Provided material:
════════════════════

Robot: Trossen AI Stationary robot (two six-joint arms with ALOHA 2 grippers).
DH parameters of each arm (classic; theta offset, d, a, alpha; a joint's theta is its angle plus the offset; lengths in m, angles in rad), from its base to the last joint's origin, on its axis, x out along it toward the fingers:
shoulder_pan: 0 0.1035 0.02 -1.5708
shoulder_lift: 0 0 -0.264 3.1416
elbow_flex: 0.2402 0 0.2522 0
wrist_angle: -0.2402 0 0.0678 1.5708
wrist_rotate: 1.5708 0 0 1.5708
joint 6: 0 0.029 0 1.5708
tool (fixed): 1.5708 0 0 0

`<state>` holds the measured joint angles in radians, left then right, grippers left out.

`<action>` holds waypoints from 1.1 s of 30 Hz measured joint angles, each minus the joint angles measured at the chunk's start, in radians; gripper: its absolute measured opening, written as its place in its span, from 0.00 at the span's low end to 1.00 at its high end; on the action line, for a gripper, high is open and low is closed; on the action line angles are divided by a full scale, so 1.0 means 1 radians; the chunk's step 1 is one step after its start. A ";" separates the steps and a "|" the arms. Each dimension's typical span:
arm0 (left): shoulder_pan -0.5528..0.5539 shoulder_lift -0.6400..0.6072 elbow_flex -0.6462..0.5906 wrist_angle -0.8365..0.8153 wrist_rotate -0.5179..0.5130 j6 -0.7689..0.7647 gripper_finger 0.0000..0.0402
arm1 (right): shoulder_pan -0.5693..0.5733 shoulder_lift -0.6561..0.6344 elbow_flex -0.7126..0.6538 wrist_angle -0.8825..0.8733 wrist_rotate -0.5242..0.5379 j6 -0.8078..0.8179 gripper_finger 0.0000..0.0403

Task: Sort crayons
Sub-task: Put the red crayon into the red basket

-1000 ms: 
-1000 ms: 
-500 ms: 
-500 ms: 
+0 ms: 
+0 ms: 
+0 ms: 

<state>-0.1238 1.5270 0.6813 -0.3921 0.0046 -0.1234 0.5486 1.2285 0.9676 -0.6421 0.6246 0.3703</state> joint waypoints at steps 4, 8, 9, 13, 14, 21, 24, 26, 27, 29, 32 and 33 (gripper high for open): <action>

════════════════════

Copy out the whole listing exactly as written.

Robot: Trossen AI Stationary robot (two six-joint arms with ALOHA 2 grippers).
DH parameters of each arm (classic; theta offset, d, a, alpha; a joint's theta is its angle plus the offset; lengths in m, angles in rad), from its base to the last joint's origin, on its axis, x out along it toward the fingers:
shoulder_pan: 0 0.1035 0.02 -1.5708
shoulder_lift: 0 0 -0.264 3.1416
elbow_flex: 0.2402 0 0.2522 0
wrist_angle: -0.2402 0 0.0678 1.5708
wrist_rotate: 1.5708 0 0 1.5708
joint 6: 0 0.029 0 1.5708
tool (fixed): 1.5708 0 0 0

`<state>` holds the measured joint angles in radians, left then right, grippers left out.

`<action>` holds waypoints from 1.1 s of 30 Hz measured joint angles, each minus the joint angles measured at the chunk's start, in radians; gripper: its absolute measured opening, written as its place in its span, from 0.00 at the span's low end to 1.00 at its high end; on the action line, for a gripper, high is open and low is closed; on the action line angles are divided by a full scale, so 1.0 means 1 radians; the chunk's step 1 is one step after its start. A ";" separates the steps and a "|" the arms. Each dimension's typical span:
arm0 (left): shoulder_pan -0.5528..0.5539 shoulder_lift -0.6400..0.6072 elbow_flex -0.6462..0.5906 wrist_angle -0.8365..0.8153 wrist_rotate -0.5179..0.5130 j6 -0.7689..0.7647 gripper_finger 0.0000..0.0402
arm1 (right): shoulder_pan -0.5693..0.5733 shoulder_lift -0.6561..0.6344 elbow_flex -0.7126..0.6538 wrist_angle -0.8825..0.8733 wrist_rotate -0.5242..0.5379 j6 -0.8078..0.8179 gripper_finger 0.0000..0.0403

Task: Sort crayons
Sub-task: Put the red crayon into the red basket

-1000 ms: 
-1000 ms: 
-500 ms: 
-500 ms: 
+0 ms: 
+0 ms: 
+0 ms: 

<state>-0.1238 1.5270 0.6813 -0.3921 0.0046 -0.1234 0.5486 1.2285 0.9676 -0.6421 0.6246 0.3703</state> joint waypoints at steps 4, 8, 9, 13, 14, 21, 24, 26, 27, 29, 32 and 33 (gripper high for open): <action>

Work on the exercise is now concluded.